■ TO DO
List each line of the data in which the string "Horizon" appears.

[DATA SHOWN Boundary: Start]

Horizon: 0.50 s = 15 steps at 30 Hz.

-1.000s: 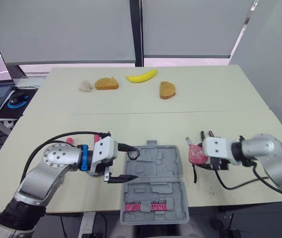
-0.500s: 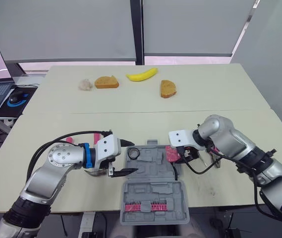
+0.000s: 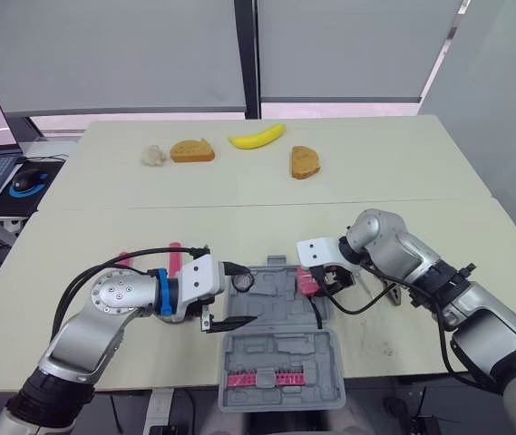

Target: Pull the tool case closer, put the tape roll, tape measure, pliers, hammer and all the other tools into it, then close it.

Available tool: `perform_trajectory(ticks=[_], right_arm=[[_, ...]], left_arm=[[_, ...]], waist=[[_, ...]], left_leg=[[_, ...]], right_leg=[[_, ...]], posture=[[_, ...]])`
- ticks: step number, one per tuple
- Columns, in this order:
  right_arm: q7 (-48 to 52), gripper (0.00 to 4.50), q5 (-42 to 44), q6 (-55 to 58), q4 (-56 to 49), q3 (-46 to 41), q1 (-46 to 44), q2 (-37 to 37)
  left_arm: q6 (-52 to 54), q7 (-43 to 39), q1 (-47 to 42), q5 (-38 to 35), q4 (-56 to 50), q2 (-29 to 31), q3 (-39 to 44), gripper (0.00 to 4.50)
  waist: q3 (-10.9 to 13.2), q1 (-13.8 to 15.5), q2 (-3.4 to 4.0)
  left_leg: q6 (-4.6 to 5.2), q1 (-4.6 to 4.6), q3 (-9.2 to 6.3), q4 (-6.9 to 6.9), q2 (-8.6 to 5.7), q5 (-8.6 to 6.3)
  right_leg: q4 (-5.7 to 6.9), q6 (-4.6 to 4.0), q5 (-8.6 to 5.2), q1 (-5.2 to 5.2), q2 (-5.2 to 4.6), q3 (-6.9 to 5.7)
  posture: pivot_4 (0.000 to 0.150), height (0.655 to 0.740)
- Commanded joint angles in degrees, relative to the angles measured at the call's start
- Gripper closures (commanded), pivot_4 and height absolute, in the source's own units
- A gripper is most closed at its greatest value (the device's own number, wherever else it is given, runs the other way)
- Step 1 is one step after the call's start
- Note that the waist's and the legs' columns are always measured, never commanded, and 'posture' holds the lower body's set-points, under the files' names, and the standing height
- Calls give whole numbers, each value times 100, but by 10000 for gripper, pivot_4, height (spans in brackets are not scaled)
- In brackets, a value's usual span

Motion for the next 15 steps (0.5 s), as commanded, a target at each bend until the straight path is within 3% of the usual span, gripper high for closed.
perform_trajectory(ticks=[1,11,15], right_arm=[[-25,13626,-27,-59,-6,-122,-104,62],[-111,13626,-66,-260,118,-150,-136,148],[-137,240,-72,-357,85,-177,-130,133]], left_arm=[[-137,-53,-41,-71,-156,-33,14,0],[-391,-228,37,-30,4,-42,-6,0],[-454,-242,79,-28,9,-59,-21,0]], waist=[[0,-13,0],[0,-19,0],[0,-20,0]], left_leg=[[0,0,0,0,0,0],[0,0,0,0,0,0],[0,0,1,0,0,0]], right_leg=[[0,0,0,0,0,0],[1,0,0,-2,0,1],[1,0,0,-2,0,2]], posture=[[1500,7400],[1500,7400],[1500,7400]])
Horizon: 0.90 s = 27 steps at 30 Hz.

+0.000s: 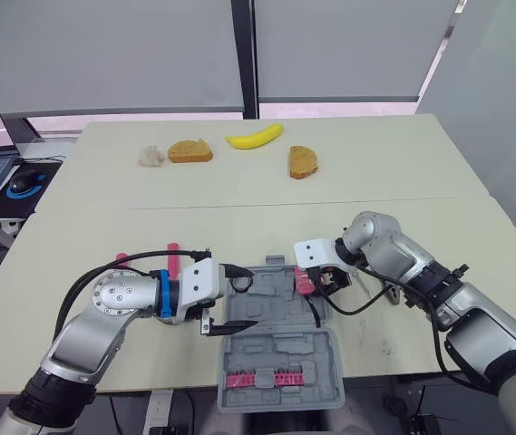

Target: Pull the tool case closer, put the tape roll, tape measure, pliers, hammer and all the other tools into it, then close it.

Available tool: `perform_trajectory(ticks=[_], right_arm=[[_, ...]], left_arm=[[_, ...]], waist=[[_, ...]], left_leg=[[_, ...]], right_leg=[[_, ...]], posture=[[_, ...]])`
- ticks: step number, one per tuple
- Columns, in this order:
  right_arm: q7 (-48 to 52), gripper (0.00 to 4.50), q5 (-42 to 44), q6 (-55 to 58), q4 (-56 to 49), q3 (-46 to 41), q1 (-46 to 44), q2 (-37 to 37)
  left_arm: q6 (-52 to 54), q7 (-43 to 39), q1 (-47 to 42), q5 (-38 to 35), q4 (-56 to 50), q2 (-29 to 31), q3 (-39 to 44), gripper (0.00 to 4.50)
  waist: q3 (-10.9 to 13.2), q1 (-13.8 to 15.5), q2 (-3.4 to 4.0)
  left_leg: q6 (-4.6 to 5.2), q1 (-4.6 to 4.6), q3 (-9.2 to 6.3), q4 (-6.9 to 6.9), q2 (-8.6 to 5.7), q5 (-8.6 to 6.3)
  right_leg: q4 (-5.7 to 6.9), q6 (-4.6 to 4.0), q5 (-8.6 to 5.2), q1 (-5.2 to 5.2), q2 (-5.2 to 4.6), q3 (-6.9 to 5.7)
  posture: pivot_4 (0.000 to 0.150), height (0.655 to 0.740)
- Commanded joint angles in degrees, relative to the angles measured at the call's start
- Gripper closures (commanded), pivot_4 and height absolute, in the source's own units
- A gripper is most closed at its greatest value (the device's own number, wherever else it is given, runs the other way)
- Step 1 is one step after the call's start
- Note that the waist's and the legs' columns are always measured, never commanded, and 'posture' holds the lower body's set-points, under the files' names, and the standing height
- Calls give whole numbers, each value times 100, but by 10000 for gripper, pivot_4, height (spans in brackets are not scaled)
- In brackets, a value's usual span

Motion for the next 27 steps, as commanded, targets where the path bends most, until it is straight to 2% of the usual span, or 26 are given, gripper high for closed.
perform_trajectory(ticks=[1,10,15,20,23,27], right_arm=[[-16,240,-10,-127,-139,-181,-119,-18],[111,240,376,134,-1057,-711,184,-334],[108,240,1071,-122,-1822,-1337,759,-587],[-102,240,1372,-234,-2098,-1630,1248,-713],[-244,6110,1455,-227,-2158,-1703,1405,-691],[-436,18807,1490,-325,-2102,-1715,1493,-658]], left_arm=[[-112,-40,37,-40,-95,-4,-3,0],[-84,2,152,-87,-202,6,29,0],[15,54,109,-226,-150,-20,158,0],[-41,10,59,-255,-9,16,201,0],[-39,-10,14,-252,36,2,196,0],[-47,-43,-63,-251,106,-3,170,0]], waist=[[0,0,0],[0,6,1],[0,9,1],[0,8,0],[0,8,0],[0,5,0]], left_leg=[[0,0,0,0,0,0],[0,0,-1,0,0,0],[1,-1,-3,0,0,-1],[1,0,-2,-1,1,-1],[1,0,-2,-1,1,-1],[1,1,-1,-1,1,-1]], right_leg=[[0,0,0,0,0,0],[1,0,0,0,0,0],[-2,0,0,3,-1,-1],[0,0,0,4,-1,-1],[0,0,0,4,-1,-2],[0,0,0,4,0,-1]], posture=[[1500,7400],[1500,7400],[1500,7400],[1500,7400],[1500,7400],[1500,7400]])
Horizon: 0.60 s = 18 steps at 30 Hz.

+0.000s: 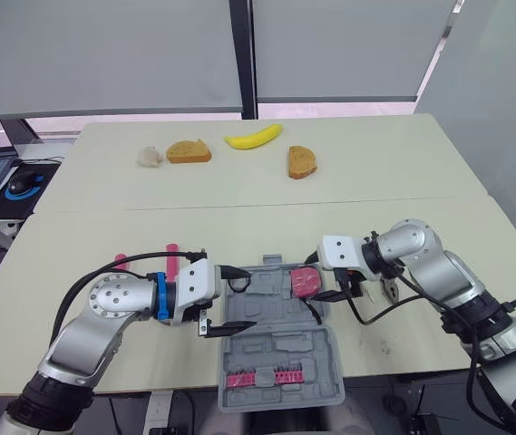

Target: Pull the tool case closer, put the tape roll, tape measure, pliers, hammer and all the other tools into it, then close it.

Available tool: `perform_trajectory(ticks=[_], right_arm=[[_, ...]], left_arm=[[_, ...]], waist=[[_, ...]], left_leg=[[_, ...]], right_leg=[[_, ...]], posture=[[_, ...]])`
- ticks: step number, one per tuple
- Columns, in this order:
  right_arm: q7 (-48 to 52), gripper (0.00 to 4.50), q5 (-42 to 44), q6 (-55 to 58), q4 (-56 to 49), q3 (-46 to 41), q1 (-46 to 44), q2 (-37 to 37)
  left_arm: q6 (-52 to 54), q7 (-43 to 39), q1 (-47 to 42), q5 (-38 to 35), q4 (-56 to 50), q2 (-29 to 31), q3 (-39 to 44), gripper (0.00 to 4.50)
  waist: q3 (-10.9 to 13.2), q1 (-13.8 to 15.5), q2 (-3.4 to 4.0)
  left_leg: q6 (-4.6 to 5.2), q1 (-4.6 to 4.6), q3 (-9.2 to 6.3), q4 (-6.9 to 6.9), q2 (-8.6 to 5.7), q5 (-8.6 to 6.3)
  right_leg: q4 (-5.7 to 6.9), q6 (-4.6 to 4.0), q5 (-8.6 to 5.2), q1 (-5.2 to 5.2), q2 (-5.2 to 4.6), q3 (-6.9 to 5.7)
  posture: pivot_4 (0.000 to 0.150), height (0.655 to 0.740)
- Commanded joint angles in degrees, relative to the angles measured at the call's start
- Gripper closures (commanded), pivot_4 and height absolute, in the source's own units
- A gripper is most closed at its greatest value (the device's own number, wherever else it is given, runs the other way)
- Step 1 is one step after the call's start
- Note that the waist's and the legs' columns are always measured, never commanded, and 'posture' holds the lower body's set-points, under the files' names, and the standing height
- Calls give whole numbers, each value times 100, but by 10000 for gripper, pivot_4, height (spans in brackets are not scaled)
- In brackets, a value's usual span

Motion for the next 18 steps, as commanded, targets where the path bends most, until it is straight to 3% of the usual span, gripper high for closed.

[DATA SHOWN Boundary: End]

■ FINISHED TASK
Horizon: 0.50 s = 15 steps at 30 Hz.
Horizon: 0.90 s = 27 steps at 30 Hz.
Horizon: 0.60 s = 18 steps at 30 Hz.

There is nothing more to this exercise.